TASK TO COMPLETE: Return all the lines below in which the string "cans" appears.

**** INFORMATION SHOWN

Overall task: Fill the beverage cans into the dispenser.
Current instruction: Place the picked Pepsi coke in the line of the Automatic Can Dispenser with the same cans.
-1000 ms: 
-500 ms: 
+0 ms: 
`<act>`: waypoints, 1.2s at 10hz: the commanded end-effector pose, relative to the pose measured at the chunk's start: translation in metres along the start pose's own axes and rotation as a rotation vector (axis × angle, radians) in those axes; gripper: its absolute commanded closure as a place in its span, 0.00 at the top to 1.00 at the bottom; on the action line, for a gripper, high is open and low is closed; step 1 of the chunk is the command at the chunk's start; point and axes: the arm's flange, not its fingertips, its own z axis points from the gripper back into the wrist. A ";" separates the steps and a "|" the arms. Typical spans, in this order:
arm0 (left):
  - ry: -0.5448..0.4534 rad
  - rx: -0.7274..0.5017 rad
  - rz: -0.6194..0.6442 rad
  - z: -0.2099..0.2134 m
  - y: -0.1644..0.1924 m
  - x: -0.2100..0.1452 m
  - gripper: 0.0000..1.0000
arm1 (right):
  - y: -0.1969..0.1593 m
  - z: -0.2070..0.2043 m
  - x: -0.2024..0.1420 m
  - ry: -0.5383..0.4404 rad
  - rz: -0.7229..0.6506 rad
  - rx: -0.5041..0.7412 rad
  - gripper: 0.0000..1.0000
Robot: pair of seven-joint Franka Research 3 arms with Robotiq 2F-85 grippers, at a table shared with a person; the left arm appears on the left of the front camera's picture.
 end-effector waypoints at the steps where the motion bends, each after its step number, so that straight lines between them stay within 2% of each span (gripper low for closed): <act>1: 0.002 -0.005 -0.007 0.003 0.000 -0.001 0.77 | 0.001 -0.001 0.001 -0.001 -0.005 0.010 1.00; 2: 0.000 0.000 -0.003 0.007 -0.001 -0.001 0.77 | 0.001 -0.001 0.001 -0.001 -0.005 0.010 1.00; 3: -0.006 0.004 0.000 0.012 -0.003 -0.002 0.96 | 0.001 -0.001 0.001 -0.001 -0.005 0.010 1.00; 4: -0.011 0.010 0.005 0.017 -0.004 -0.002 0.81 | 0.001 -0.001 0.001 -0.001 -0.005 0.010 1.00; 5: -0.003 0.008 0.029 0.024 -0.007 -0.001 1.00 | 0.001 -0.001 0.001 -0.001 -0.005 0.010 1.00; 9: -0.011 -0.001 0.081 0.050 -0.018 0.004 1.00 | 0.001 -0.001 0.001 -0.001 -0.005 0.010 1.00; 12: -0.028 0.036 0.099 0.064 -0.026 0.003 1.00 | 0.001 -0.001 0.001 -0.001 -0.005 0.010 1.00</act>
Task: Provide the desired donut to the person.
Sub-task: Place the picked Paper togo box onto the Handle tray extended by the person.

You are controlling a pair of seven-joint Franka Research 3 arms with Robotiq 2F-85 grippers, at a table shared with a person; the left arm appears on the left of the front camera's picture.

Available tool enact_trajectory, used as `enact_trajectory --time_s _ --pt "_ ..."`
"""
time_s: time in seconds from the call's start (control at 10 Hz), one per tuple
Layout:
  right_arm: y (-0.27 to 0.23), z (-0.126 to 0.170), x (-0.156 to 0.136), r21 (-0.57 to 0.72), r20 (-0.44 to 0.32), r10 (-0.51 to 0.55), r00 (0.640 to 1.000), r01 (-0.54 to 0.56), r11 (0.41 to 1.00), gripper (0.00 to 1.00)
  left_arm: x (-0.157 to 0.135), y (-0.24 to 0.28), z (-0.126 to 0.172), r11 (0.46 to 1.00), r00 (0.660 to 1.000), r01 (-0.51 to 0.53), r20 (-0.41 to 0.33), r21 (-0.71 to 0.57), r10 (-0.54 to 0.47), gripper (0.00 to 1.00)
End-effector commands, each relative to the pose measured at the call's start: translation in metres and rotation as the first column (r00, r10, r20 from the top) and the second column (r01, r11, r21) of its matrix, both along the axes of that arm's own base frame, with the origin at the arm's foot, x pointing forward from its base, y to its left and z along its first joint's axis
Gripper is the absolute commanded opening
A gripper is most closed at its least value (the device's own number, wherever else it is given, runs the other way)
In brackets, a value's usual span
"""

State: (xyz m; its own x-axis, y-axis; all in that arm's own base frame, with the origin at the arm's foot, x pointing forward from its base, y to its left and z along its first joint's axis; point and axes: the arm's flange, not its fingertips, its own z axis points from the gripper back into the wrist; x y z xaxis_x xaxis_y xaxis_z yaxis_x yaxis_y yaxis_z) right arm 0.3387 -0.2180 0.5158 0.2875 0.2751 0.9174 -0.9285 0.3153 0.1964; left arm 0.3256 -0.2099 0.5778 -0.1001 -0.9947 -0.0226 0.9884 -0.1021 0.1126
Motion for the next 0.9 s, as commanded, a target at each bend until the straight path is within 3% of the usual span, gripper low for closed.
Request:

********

EXERCISE ANSWER:
Overall task: Fill the beverage cans into the dispenser.
Current instruction: Place the picked Pepsi coke in the line of the Automatic Can Dispenser with the same cans.

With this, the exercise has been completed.